Date published: 15 May 2024

Emergency Service workers were invited to Mansfield Fire Station in Nottinghamshire on 2 May 2024 by local resident Derrick, as a thank you for their role in saving him when he was burned on 7 May 2022.

Crews from East Midlands Ambulance Service, Lincs & Notts Air Ambulance, and Nottinghamshire Fire and Rescue Service were called to Derrick's daughter's garden, near Sherwood Forest, after he was involved in a bonfire incident.

After fire crews extinguished the fire and assisted with first aid for then 81-year-old Derrick who had burns to his face and hands, he was handed over to the care of our ambulance crew and Heli-med.

On 2 May, at an afternoon tea to celebrate and thank those involved in the emergency response, Derrick, who used to work as a firefighter, thanked all emergency service responders, praising their quick and professional response.

Derrick said "When we needed you, you all came to help us in your respective roles. You were kind, thoughtful, mindful that you were helping people in a frightening situation.

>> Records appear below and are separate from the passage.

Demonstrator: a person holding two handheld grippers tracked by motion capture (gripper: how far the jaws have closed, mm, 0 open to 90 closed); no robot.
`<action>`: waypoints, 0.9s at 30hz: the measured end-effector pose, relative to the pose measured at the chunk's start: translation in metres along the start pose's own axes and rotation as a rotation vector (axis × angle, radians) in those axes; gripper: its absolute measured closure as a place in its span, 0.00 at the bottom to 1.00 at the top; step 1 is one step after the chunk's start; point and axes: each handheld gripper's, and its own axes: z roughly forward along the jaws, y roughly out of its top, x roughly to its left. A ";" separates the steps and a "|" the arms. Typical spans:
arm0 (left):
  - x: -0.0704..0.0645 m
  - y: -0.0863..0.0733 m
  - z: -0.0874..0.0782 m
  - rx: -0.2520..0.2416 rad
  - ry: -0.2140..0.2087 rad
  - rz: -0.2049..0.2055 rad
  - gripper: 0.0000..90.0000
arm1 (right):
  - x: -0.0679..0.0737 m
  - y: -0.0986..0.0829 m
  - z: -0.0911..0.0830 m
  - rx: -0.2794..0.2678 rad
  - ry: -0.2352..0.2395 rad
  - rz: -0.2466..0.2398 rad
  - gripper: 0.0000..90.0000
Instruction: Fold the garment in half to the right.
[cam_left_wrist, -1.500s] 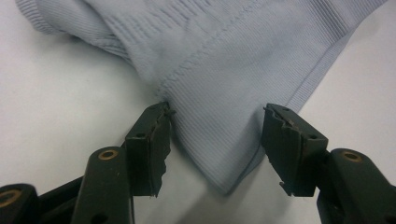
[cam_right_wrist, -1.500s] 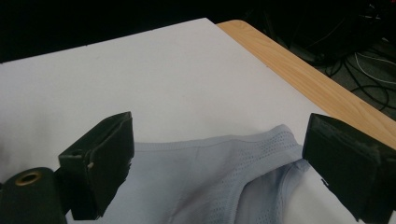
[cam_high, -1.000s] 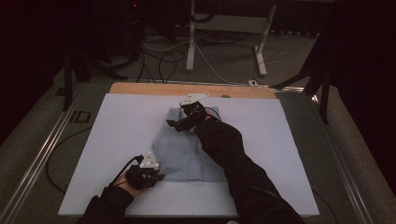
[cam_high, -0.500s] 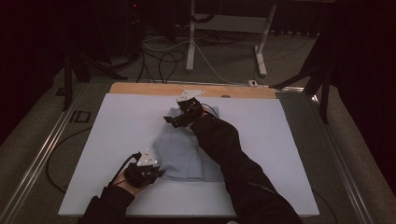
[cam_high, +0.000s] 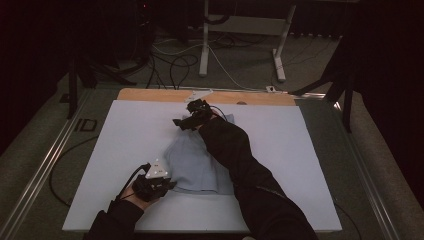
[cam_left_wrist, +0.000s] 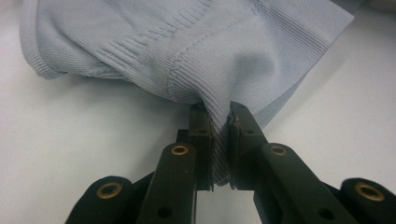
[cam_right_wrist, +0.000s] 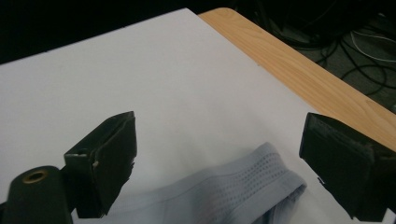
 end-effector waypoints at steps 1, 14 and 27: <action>0.000 0.000 0.000 -0.002 0.001 -0.002 0.92 | -0.002 -0.001 0.006 0.005 0.010 0.010 0.11; -0.001 0.001 0.000 -0.002 -0.001 0.003 0.92 | -0.021 -0.002 0.035 0.126 -0.040 0.150 0.22; -0.003 0.002 0.000 -0.002 -0.008 0.007 0.92 | -0.022 -0.011 0.062 0.235 -0.116 0.134 0.37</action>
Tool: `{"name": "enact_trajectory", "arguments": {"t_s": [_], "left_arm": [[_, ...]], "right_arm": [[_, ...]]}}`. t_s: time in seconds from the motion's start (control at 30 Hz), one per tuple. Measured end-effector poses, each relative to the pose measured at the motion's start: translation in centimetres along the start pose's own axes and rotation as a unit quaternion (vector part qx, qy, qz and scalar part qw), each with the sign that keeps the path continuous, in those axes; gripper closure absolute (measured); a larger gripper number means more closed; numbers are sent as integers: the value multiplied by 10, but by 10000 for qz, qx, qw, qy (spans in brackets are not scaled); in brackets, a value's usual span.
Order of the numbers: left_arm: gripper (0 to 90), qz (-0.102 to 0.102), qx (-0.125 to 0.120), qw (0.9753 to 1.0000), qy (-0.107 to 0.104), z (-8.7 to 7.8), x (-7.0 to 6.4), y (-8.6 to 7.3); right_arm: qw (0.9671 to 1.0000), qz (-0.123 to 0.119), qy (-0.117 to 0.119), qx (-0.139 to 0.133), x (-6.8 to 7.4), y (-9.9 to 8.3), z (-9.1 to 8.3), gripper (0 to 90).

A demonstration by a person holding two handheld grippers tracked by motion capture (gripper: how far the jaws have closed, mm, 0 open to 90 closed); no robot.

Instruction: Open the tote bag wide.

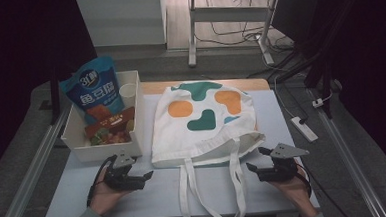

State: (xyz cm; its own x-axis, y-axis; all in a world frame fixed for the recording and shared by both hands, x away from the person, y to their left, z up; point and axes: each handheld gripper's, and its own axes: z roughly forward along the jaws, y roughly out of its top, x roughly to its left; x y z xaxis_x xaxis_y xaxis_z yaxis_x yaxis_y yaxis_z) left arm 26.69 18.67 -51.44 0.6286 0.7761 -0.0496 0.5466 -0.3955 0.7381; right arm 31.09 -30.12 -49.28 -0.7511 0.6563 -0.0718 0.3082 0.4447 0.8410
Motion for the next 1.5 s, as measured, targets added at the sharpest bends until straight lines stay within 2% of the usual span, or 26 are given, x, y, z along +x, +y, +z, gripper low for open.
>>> {"name": "enact_trajectory", "arguments": {"t_s": [0.1, 0.3, 0.43, 0.63, 0.73, 0.87, 1.07, 1.2, 1.43, 1.5], "left_arm": [[207, -64, -32, 10000, -50, -1, 2, 0], [214, -16, -54, 10000, -20, -1, 1, 0], [220, -60, -84, 9999, -28, -1, 2, 1], [224, -59, -111, 9999, -33, -1, 2, 3], [225, 45, -63, 10000, -43, 1, -1, 3], [222, 74, -59, 9999, -75, 0, -3, 2], [228, 128, -101, 9998, -102, 3, -2, 5], [229, 176, -53, 9998, -109, 6, -4, 7], [230, 340, -47, 9993, -167, 9, -14, 17], [231, 355, -60, 9991, -212, 12, -16, 22]], "right_arm": [[10000, -21, -15, -8, 1, 0, 0, 237], [10000, -60, -1, 10, 5, -1, 0, 245], [9999, -104, 0, 7, 5, -1, 0, 246], [9999, -31, 36, -118, 3, 0, 1, 255], [9999, -59, 36, -82, 4, 1, 1, 256], [9998, -167, 23, -132, 11, 8, -2, 267], [9995, -121, 109, -288, 13, 20, -5, 275], [9994, -137, 156, -287, 15, 24, -3, 275], [9989, -350, 246, -195, 25, 41, 5, 277], [9981, -535, 279, -137, 31, 54, 11, 276]]}}
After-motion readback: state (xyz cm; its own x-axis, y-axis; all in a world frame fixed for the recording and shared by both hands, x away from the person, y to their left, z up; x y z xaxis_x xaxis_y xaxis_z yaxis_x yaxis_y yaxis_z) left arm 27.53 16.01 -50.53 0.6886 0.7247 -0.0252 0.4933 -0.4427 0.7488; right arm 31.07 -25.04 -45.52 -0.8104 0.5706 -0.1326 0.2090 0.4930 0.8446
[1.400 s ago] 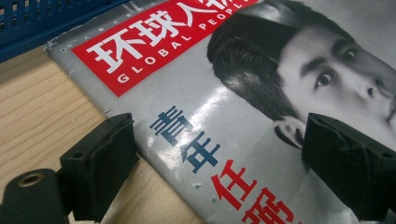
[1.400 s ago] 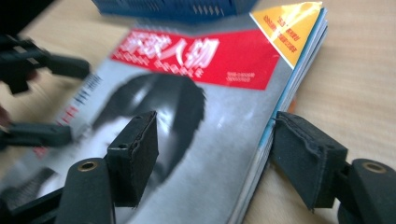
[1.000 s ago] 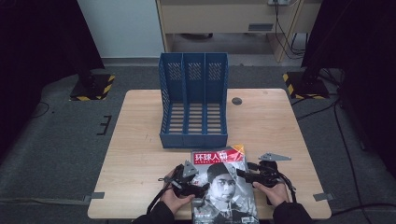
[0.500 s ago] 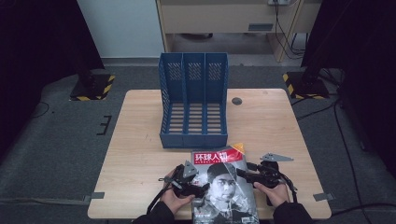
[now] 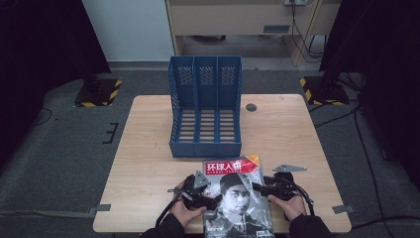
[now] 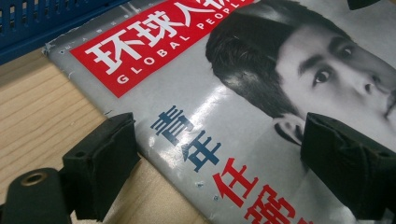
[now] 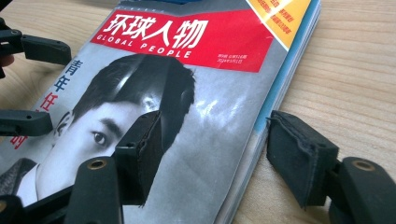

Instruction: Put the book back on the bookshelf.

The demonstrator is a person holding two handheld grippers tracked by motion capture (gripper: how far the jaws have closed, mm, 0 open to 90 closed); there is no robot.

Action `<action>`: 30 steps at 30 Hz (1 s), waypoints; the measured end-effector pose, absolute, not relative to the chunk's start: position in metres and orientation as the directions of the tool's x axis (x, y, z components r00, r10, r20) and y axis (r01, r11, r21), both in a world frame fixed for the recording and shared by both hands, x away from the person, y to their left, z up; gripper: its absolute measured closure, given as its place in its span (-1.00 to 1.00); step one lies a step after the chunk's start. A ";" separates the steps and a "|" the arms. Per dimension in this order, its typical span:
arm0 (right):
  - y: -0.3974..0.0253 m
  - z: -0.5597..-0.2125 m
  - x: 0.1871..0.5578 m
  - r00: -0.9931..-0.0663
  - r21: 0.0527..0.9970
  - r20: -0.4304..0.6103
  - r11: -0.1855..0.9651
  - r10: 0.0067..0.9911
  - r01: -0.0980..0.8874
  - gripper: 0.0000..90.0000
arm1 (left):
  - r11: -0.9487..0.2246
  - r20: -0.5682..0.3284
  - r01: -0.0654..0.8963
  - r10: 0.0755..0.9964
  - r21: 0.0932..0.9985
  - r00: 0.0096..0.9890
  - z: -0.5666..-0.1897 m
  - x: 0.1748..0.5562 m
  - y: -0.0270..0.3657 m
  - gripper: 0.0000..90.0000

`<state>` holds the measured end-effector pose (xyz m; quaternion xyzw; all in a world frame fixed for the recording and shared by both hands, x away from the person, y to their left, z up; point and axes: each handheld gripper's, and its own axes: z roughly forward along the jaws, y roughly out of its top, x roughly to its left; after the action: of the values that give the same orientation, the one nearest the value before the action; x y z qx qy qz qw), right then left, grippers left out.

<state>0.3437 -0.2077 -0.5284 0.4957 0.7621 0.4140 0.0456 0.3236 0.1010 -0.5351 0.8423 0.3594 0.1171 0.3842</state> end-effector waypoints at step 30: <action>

"Having been there a number of times myself, sometimes it can be tempting to go about the job and it’s duties in a routine manner. But you put me and my family at the heart of what you did that day, and it made a real difference – something which I hope (from an old timer, to those younger in their roles) you take with you and remember on every job you attend."

The 999 call was answered by Emergency Medical Advisor Laura Sherman.

She said: “I advised Derrick’s daughter what to do until the ambulance got there.

“It’s nice to be able to come back and meet someone who has recovered.”

Paramedic Emily Ward added: "I remember going to the job, it was in the middle of nowhere.

“I remember seeing Heli-med landing and the fire brigade were sorting out the fire.

“We managed to get the patient to the ambulance rather quickly and assess him. I provided treatment to Derrick on the way to hospital, and remember him being a lovely chap.

"It's not very often at all that we find out what's happened to the patient once we drop them off at hospital, so it's nice to come back and meet somebody who's recovered."

Craig Parkin, Chief Fire Officer, said "we're proud to keep our communities safe, and this is just one example of the incidents we attend every day.

"We're grateful to be recognised by Derrick and his family and want to thank our other emergency service responders for their professionalism and support at incidents, as always."

Chief Superintendent Suk Verma, head of local policing and specialist operations, said: “I want to thank Derrick and his family for organising the event today and recognising the work of all the first responders who attended. 

“Our response officers and a team from our roads policing unit attended on the day to investigate and make sure everyone was okay and I know those who responded were so glad to hear Derrick was okay.

“It’s our job, just like the fire service and ambulance service to keep our communities safe and we’ll always be there to help those in need.”

Derrick’s family would like to get the message out to the public that twenty minutes of tepid water on burns prevents a lot of scarring and enables more recovery.

Despite undergoing surgeries and skin grafts because of the nature of the incident, in Derrick’s case he was able to get more independence back following the incident thanks to the twenty-minute water treatment that the emergency services undertook.